Of course allowing sacks is only part of what the offensive line does. They have to run block also. And there we can probably acquit the 1981 line as that was a Dickey / Coffman / Lofton / Gerry Ellis / Harlan Huckleby team. QB Lyn Dickey was notoriously immobile playing with a steel rod in one leg. Huckleby and Ellis combined for 1,241 yards rushing. The sacks per attempts ratio supports the notion that while this like gave up a ton of sacks, it protected Dickey too. They gave up a sack every 9.9 passing attempts which ranks only 9th worst in the 22 years I surveyed.
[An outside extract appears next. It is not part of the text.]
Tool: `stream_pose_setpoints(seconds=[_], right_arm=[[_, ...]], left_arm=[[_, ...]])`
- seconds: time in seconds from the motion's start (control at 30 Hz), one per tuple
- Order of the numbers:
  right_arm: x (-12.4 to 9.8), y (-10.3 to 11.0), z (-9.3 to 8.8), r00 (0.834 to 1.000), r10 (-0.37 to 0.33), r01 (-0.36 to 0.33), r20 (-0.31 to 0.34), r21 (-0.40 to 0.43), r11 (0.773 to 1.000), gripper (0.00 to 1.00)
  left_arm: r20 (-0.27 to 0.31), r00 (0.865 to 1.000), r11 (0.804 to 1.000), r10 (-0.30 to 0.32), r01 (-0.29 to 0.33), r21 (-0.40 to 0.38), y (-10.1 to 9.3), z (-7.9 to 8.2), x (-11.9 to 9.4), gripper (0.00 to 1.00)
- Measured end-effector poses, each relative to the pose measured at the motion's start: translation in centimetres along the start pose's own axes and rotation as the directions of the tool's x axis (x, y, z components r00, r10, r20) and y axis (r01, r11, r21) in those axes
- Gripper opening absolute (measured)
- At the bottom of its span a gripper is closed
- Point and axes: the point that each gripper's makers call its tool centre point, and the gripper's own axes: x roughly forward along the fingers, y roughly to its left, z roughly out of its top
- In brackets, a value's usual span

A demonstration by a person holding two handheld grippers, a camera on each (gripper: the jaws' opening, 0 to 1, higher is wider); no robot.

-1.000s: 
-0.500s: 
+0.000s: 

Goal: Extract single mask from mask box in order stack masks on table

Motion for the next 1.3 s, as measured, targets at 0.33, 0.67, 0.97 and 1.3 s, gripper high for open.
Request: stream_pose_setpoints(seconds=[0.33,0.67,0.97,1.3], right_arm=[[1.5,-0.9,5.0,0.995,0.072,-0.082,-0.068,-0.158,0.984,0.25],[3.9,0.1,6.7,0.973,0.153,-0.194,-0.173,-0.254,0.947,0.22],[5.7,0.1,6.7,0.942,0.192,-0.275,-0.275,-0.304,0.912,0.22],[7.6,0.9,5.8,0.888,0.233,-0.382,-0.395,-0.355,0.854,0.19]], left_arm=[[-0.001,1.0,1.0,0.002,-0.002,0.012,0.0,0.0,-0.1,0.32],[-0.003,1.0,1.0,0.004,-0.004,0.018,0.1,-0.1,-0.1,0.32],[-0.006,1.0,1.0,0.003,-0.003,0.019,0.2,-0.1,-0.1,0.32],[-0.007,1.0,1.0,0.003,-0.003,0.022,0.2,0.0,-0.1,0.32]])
The 1990 team had Sterling Sharpe, Ed West, Perry Kemp, Keith Woodside, and Michael Haddix. They went 6-10 where as the 1981 team was 8-8. Woodside and Haddix combined for 493 yards rushing for the year which is about Ryan Grant's current pace. Lack of ground game and an one-dimensional Sterling Sharpe based offense make the 1990 line my candidate for the worst line ever.

It should also be noted that David Whitehurst started 3 games for Dickey in 1981. Majkowski started 8 games in 1990, Dilweg started 7, and Blair Kiel started 1. So the 1990 line was a bad line on a bad team with injuries at QB to boot.

So it is safe to say that through four games, the performance of the 2009 Packer offensive line has probably been worse than any other line since before the days of Vince Lombardi.

UPDATE: On October, 10th the GBPG's Mike Vandermause writes: "At this rate, the Packers will shatter the single-season record for sacks, and quarterback Aaron Rodgers will suffer a serious injury."